Communications Sector

26. November 26, TMCnet – (National) U.S. broadband infrastructure to reach maximum capacity by 2010. Nemertes Research recently predicted that the broadband infrastructure in the United States will reach maximum capacity by 2010. The study says that the system will collapse because of this overload, but, more importantly, says the situation is inevitable unless there is a 60 to 70 percent increase in investment in broadband infrastructure. The report, titled “The Internet Singularity, Delayed: Why Limits in Internet Capacity Will Stifle Innovation on the Web”, says that, although the dynamic nature of the Internet will prevent a total breakdown, users will experience “Internet brownouts,” which are defined as periods of low connectivity speeds.

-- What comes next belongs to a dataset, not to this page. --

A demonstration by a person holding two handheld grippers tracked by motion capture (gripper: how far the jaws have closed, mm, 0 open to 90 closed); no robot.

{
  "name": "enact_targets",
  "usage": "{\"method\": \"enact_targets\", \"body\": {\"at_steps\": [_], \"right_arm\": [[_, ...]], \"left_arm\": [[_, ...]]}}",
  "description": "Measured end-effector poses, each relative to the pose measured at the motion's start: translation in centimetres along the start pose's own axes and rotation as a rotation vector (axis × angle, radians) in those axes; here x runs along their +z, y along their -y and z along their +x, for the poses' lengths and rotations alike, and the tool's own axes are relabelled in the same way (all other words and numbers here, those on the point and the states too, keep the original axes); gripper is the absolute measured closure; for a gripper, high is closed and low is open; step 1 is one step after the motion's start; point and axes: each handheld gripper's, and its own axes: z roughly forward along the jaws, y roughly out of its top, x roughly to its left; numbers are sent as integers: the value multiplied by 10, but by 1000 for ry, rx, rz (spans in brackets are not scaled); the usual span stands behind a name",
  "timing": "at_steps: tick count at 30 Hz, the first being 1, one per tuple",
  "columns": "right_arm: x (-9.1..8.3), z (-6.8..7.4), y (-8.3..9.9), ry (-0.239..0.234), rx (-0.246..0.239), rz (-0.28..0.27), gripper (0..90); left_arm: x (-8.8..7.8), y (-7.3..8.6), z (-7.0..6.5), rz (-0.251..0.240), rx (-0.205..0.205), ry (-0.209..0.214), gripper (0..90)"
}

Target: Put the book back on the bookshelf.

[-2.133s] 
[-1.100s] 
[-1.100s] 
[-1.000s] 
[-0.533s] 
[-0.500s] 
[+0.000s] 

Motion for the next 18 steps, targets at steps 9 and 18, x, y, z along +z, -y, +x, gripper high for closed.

According to Nemertes Research, the situation will definitely hurt innovation on the Internet -- a lack of reliability of connection speeds, will likely mean another Google or YouTube will have difficulty making inroads. The study points out that the lack of investment could be holding back the time at which the internet reaches a ‘singularity’ (a point at which accelerating change creates an unpredictable outcome, such as the Internet becoming independently sentient). Nemertes Research expects the corporate and personal demand for Internet connectivity to grow exponentially during the next two years. Nemertes estimates that the financial investment required by access providers to bridge the gap between demand and capacity ranges from $42 billion to $55 billion, or roughly 60-70 percent more than service providers currently plan to invest.